:: What you will do ::
Each record is to be printed again exactly, though not its pictures.

******

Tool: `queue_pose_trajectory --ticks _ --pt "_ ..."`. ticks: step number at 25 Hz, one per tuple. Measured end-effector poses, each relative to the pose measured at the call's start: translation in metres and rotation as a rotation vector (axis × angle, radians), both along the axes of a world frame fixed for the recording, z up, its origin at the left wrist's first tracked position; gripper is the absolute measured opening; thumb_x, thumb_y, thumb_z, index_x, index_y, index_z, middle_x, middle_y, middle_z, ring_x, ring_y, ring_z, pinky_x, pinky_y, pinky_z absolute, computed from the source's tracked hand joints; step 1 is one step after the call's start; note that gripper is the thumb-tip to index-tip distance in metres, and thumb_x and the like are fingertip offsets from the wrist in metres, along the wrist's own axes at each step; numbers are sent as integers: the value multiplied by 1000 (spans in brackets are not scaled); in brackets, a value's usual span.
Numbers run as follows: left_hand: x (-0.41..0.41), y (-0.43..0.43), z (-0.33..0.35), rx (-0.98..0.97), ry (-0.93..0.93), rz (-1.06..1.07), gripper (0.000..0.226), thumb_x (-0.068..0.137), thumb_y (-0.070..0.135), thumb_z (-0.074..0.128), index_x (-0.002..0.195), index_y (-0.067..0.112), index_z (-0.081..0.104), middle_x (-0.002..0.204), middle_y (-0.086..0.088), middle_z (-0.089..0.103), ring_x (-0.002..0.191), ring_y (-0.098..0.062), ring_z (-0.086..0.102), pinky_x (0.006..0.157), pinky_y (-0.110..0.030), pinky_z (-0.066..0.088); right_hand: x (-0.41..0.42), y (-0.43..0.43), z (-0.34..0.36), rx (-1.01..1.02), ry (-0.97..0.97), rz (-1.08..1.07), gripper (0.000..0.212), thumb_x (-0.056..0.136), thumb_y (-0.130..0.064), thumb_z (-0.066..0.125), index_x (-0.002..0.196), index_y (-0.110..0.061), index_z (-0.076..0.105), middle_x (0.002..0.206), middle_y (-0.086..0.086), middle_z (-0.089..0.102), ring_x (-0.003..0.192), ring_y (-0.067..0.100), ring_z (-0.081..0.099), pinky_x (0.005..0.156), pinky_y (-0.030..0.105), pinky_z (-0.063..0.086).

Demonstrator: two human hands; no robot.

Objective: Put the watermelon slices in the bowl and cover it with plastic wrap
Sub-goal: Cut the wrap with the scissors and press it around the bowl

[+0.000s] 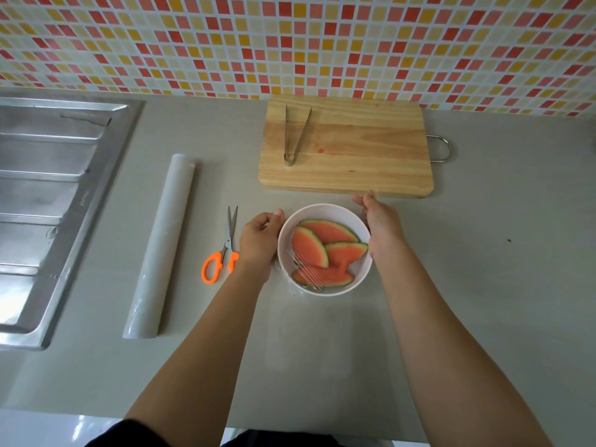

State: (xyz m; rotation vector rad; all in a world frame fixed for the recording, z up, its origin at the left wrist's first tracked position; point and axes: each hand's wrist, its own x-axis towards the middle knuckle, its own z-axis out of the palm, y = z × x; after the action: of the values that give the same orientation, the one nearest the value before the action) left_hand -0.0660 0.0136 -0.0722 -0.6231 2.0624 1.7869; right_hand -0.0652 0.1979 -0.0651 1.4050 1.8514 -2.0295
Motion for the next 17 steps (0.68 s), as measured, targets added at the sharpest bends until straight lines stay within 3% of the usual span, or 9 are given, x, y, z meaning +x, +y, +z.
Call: queue_pose_trajectory --ticks 2,5,6,9,13,17 --pt "1 -1 -2 115 -77 23 28 89 34 63 67 16 65 56 1 62 46 -13 55 44 -20 43 0 0 -3 26 -34 17 37 94 -38 45 67 -25 65 101 8 63 90 25 58 88 38 48" --pt "1 0 -1 226 -115 60 5 86 15 67 87 11 68 76 -5 69 64 -19 64 58 -26 54 -2 0 -6 92 -67 25 35 94 -34 45 67 -22 65 101 10 68 91 29 62 86 38 50" --pt "0 1 -1 233 -106 68 6 86 10 66 92 12 67 79 -6 69 66 -20 64 58 -27 55 -2 0 -8 127 -71 21 33 93 -32 47 70 -18 67 101 11 69 92 29 63 85 38 50" --pt "0 4 2 237 -82 98 13 86 5 62 88 17 67 77 -5 69 63 -19 64 51 -24 54 -1 -1 -11 246 -44 -32 20 85 -18 57 96 -6 68 107 14 69 98 29 64 85 34 48" --pt "3 5 2 154 -14 72 23 87 3 56 78 20 70 76 -7 67 60 -18 61 41 -18 45 1 -3 -6 247 -27 -121 46 77 -4 54 120 -18 56 109 6 64 85 19 61 75 27 47" --pt "4 1 -2 79 40 -16 15 87 10 62 87 21 72 87 -9 70 73 -22 64 55 -27 49 2 -3 -5 296 -38 -129 54 76 -1 47 127 -19 50 118 7 60 99 22 59 84 29 47"
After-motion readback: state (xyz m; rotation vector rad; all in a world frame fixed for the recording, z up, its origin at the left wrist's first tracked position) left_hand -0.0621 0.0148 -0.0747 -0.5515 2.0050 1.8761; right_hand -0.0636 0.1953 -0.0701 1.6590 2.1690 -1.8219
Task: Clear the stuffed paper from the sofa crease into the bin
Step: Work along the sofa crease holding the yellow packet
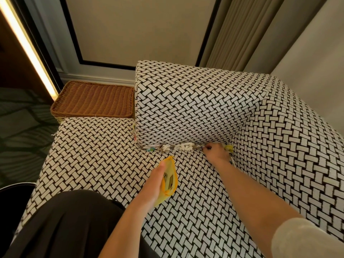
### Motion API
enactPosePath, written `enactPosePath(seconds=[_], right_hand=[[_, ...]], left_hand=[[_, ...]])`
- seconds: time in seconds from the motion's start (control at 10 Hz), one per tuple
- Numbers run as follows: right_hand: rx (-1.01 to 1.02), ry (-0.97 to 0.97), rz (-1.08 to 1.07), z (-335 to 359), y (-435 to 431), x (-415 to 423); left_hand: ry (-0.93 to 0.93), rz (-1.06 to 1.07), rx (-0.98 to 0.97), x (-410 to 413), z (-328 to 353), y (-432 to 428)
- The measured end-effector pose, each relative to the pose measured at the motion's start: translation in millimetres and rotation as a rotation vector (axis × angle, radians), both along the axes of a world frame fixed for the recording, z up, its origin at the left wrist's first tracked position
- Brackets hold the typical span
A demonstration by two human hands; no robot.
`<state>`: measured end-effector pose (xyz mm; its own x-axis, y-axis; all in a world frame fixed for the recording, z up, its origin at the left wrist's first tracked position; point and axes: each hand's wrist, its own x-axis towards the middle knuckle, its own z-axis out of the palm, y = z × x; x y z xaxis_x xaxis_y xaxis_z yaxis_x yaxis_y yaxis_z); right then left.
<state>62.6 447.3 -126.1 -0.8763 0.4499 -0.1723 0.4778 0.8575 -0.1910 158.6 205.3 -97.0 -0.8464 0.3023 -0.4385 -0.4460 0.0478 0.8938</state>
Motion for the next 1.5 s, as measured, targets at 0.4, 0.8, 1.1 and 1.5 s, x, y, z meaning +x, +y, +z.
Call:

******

:: Response to the task ::
Tool: `queue_pose_trajectory --ticks _ --pt "_ ..."`. ticks: step number at 25 Hz, one per tuple. Measured end-effector poses, each relative to the pose measured at the call's start: translation in metres and rotation as a rotation vector (axis × angle, radians), both along the axes of a world frame fixed for the recording, z up, its origin at the left wrist's first tracked position; gripper is the absolute measured opening; thumb_x, thumb_y, thumb_z, index_x, index_y, index_z, middle_x, middle_y, middle_z, ring_x, ring_y, ring_z, pinky_x, pinky_y, pinky_z absolute, computed from the source's tracked hand joints; step 1 is one step after the call's start; note that gripper is the thumb-tip to index-tip distance in metres, and thumb_x and the like are fingertip offsets from the wrist in metres, along the wrist's own axes at each step; numbers are sent as integers: the value multiplied by 1000 (spans in brackets are not scaled); in brackets, a value's usual span.
Numbers run as follows: left_hand: x (-0.41..0.41), y (-0.43..0.43), z (-0.33..0.35), rx (-0.98..0.97), ry (-0.93..0.93), rz (-1.06..1.07), gripper (0.000..0.226), thumb_x (-0.068..0.137), thumb_y (-0.070..0.135), thumb_z (-0.074..0.128), index_x (-0.002..0.195), index_y (-0.067..0.112), index_z (-0.081..0.104), middle_x (-0.002..0.204), middle_y (-0.086..0.088), middle_z (-0.089..0.103), ring_x (-0.002..0.191), ring_y (-0.098..0.062), ring_z (-0.086..0.102), pinky_x (0.006..0.157), pinky_y (-0.110..0.030), pinky_z (-0.066..0.088); right_hand: x (-0.41..0.42), y (-0.43..0.43), z (-0.34..0.36), rx (-1.01..1.02), ry (-0.97..0.97), rz (-1.08..1.07), gripper (0.000..0.212), thumb_x (-0.056..0.136), thumb_y (-0.130..0.064), thumb_z (-0.066..0.125), index_x (-0.002..0.196), index_y (-0.110..0.061), index_z (-0.076..0.105), middle_x (0.002..0.206), middle_y (-0.086..0.086), middle_z (-0.089..0.102), ring_x (-0.003..0.192), ring_y (-0.067..0.100), ring_z (-0.081..0.099), pinky_x (0.005..0.156), pinky_y (-0.030..0.105), pinky_z (-0.063..0.086).

Demonstrator: two human hands; no robot.

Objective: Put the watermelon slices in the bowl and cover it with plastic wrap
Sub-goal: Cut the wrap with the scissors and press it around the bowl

[+0.000s] 

State: (xyz m; rotation vector rad; all in a world frame fixed for the recording, z up, its origin at the left wrist's first tracked position; point and axes: each hand's wrist, its own x-axis towards the middle knuckle, its own z-axis out of the palm, y = z × x; after the action: of the values that give the same orientation, the one nearest the value before the action) left_hand -0.0660 0.0136 -0.0722 -0.6231 2.0624 1.7869; right_hand -0.0652 0.1979 -0.0651 1.4050 1.8514 -2.0295
Motion for the next 17 steps (0.68 s), as measured, targets added at the sharpest bends until straight lines stay within 3% of the usual span, or 9 are given, x, y, z meaning +x, +y, +z.
Call: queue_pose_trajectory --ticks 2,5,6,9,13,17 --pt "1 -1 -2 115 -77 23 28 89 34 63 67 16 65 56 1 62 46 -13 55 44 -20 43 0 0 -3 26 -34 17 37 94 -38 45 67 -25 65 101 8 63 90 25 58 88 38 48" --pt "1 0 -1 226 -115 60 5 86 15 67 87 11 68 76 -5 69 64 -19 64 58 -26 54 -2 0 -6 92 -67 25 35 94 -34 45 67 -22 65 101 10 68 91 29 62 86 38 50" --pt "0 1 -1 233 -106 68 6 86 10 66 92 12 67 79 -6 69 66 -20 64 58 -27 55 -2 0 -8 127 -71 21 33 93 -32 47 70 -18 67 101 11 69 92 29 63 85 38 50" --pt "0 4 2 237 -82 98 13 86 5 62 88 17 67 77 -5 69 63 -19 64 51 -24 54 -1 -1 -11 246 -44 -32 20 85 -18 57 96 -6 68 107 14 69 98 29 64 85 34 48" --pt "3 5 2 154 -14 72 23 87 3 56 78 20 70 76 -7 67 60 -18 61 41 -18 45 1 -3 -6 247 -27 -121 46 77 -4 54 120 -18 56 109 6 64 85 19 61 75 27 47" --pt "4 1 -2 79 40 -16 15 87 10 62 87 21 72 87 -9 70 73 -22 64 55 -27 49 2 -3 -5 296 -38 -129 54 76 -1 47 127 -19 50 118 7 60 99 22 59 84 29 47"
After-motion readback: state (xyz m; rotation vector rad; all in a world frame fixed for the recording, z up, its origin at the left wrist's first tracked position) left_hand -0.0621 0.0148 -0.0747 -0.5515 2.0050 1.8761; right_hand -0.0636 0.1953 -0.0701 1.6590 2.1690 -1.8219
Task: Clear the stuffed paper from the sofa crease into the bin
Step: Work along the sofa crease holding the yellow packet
### Motion API
enactPosePath, written `enactPosePath(seconds=[_], right_hand=[[_, ...]], left_hand=[[_, ...]])`
- seconds: time in seconds from the motion's start (control at 10 Hz), one per tuple
- Numbers run as follows: right_hand: rx (-1.01 to 1.02), ry (-0.97 to 0.97), rz (-1.08 to 1.07), z (-335 to 359), y (-435 to 431), x (-415 to 423); left_hand: ry (-0.93 to 0.93), rz (-1.06 to 1.07), rx (-0.98 to 0.97), x (-410 to 413), z (-328 to 353), y (-432 to 428)
- The measured end-effector pose, each relative to the pose measured at the motion's start: translation in millimetres and rotation as a rotation vector (axis × angle, radians), both along the axes of a world frame fixed for the recording, z up, its origin at the left wrist's first tracked position
- Brackets hold the typical span
A demonstration by two human hands; no robot.
`<state>`: measured end-effector pose (xyz mm; its own x-axis, y-axis; all in a world frame fixed for the recording, z up, its origin at the left wrist's first tracked position; point and axes: each hand's wrist, its own x-axis towards the middle knuckle, its own z-axis out of the palm, y = z × x; x y z xaxis_x xaxis_y xaxis_z yaxis_x yaxis_y yaxis_z); right then left.
<state>62.6 447.3 -126.1 -0.8763 0.4499 -0.1723 0.4778 0.8575 -0.1910 158.6 205.3 -97.0 -0.8464 0.3023 -0.4385 -0.4460 0.0478 0.8938</state>
Motion for the next 1.5 s, as measured, targets at 0.4, 0.8, 1.1 and 1.5 s, x, y, z meaning +x, +y, +z.
Call:

The answer to this exercise has been written out completely.